# Парсер данных с сайта РБК

In [None]:
import tqdm
import pandas as pd
import numpy as np
import requests
from bs4 import BeautifulSoup
import re
from tqdm import tqdm
import string
import nltk
from nltk.corpus import stopwords
stopwords = set(stopwords.words('russian'))
nltk.download('wordnet')
nltk.download('stopwords')

import time

import pymorphy2
morph = pymorphy2.MorphAnalyzer()

# Блок парсинга текста статьи

In [None]:
train_df = pd.read_csv("train_dataset_train.csv", index_col=0)
test_df = pd.read_csv("test_dataset_test.csv", index_col=0)

In [None]:
corpus_tag = train_df[["title","session"]].append(test_df[["title","session"]])

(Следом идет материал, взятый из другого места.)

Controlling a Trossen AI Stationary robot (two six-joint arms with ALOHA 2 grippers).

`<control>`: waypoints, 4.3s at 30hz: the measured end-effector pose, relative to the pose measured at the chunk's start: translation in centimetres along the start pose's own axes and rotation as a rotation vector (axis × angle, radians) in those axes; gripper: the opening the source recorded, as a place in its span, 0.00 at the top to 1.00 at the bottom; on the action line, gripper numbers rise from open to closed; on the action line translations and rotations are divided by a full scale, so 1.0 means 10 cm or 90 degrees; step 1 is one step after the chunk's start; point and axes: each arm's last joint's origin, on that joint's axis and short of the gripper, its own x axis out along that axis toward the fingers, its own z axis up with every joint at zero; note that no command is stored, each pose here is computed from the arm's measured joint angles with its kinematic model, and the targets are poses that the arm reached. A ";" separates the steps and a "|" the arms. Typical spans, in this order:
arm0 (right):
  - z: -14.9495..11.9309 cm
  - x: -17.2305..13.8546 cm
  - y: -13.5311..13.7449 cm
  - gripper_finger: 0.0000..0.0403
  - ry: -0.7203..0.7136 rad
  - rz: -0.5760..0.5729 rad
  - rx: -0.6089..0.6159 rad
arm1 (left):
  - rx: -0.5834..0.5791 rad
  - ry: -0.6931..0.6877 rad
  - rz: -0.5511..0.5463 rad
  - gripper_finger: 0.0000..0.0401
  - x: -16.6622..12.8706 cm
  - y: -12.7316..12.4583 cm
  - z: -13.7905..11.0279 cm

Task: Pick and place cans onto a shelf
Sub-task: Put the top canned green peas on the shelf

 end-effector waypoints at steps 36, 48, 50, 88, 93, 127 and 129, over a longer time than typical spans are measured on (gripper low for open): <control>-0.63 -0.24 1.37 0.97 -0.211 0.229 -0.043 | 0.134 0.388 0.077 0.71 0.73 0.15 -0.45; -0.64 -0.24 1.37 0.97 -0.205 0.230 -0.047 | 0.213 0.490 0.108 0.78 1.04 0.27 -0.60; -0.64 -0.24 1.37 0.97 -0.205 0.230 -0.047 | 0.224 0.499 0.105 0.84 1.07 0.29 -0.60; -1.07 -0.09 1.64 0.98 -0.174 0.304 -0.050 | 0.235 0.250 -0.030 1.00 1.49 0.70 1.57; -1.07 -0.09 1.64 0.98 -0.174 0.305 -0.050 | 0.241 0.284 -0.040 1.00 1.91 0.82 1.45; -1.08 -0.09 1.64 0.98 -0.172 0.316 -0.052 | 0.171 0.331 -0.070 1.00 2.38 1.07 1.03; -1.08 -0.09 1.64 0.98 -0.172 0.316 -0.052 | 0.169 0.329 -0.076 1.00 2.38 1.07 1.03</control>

## Функция для удаления html тэгов

In [None]:
def striphtml(data): 
    p = re.compile(r'<.*?>')
    return p.sub('', data)

## Функция для выполнения лемматизации текста

In [None]:
def lemmatize(text):
    words = text.split() # разбиваем текст на слова
    res = list()
    for word in words:
        if (word not in stopwords and len(word) > 1):
            p = morph.parse(word)[0]
            res.append(p.normal_form)
    text = " ".join(res)
    return text

## Функция загрузка текста статьи с сайта РБК

In [None]:
def article_parser(session, art_id):
    url_id = art_id.replace(session, "")
    url = "https://www.rbc.ru/rbcfreenews/"
    full_url = url+url_id
    try:
        article =  requests.get(full_url)
    except:
        time.sleep(5.5)
        article =  requests.get(full_url)
    soup = BeautifulSoup(article.text)
   
    article_text =  soup.find('div', {'class': 'article__text article__text_free'}).findAll('p')
    new_article = []
    for i, elem in enumerate(article_text):
        new_soup = BeautifulSoup(str(elem))
        a_tags = new_soup.a
        tags = []
        tags_to_replace = []
        if a_tags!=None:
            
            tags_to_replace =  [str(a_tags)]
            tags = [a.string for a in a_tags]
            if len(tags) !=0 and len(tags_to_replace) == len(tags):
                for j, tag in enumerate(a_tags):
                   
                    new_article.append(str(new_soup).replace(str(tags_to_replace[j]),tags[j]).replace(u'\xa0', u' ').replace(u'\n', u' '))
        else:
            new_article.append(str(new_soup).replace(u'\n', u' ').replace(u'\xa0', u' '))
    #print(new_article)
    text = "".join([striphtml(res) for res in new_article])
    text = re.sub(r"[-—()\"#/@;:<>{}=~|?€«»$]", " ", text)
    text=re.sub(' +', ' ', text)
    text = text.lower()
    text = lemmatize(text)
    return text

## Заполнение датафрейма текстом статей

In [None]:
corpus_tag['article'] = ""
for index, row in tqdm(corpus_tag.iterrows()):
    corpus_tag.loc[index, 'article'] = article_parser(row["session"], index)
    

In [None]:
train_df_to_append = pd.read_csv("train_dataset_train.csv", index_col=0)
test_df_to_append = pd.read_csv("test_dataset_test.csv", index_col=0)

In [None]:
train_df_to_append = pd.merge(train_df_to_append, corpus_tag["article"], left_index=True, right_index=True)
test_df_to_append = pd.merge(test_df_to_append, corpus_tag["article"], left_index=True, right_index=True)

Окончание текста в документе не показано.